Devolution, as this transfer in power is called, was supposed to "kill Scottish nationalism stone dead," in the saying of the time. But instead, it has only magnified the Scots' differences with the English.
"What you've had since devolution is that England and Scotland are starting to drift apart culturally and politically, so they seem like entirely different countries," said Guy Lodge, a senior research fellow at the Institute for Public Policy Research, a left-leaning study group in London.
Though Scotland is an old Labour stronghold, many Scots are disillusioned with the Labour government - even though the current prime minister, Gordon Brown, is Scottish. Since last year, the Scottish National Party, which favors Scottish independence, has been in power in the Scottish Parliament.
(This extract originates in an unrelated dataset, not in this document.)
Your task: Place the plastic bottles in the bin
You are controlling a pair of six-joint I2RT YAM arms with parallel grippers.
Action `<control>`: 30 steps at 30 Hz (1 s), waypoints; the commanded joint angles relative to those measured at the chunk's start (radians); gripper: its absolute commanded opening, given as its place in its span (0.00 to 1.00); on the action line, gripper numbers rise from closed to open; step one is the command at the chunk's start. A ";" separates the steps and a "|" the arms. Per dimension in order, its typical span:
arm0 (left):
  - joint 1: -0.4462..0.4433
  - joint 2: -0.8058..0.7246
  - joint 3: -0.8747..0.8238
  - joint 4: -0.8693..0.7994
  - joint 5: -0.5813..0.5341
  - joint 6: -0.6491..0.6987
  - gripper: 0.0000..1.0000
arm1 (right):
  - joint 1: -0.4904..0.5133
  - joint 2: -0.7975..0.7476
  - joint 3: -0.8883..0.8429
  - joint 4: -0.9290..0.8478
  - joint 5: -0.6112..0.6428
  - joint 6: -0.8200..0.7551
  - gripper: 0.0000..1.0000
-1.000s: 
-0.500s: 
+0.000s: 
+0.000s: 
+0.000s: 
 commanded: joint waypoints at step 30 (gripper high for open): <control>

Its able leader, Alex Salmond, has confounded Labour by proving that the nationalists can govern plausibly at home.
Salmond has used Scotland's budget, which comes mostly in the form of block grants from London, to enact a series of radical social-service measures. In contrast to the residents of the rest of Britain, Scots get free university tuition and free personal and nursing care for the elderly. They also pay less for National Health Service prescriptions and have access to a greater range of medicines and treatments for illnesses like cancer.
The Scots argue that they are merely using their available resources more effectively and that they have their priorities straight. But the English complain that the Scots are abusing British largess. A recent report by Lodge's group found that Scotland receives a disproportionately larger share of money per capita than other parts of Britain and suggested that the formula for allocating the money be recalculated.
Philip Davies, a Conservative member of Parliament in London, said that even as the Scots had abolished tuition for Scottish students in Scottish universities, members of Parliament from Scotland voted in favor of tuition in English universities.
"Basically, Scotland is getting better services," Davies said. "And then when they sort themselves out with English taxpayers' money, all the Scottish M.P.'s come trooping down to Westminster and stop the English students from having the same privilege."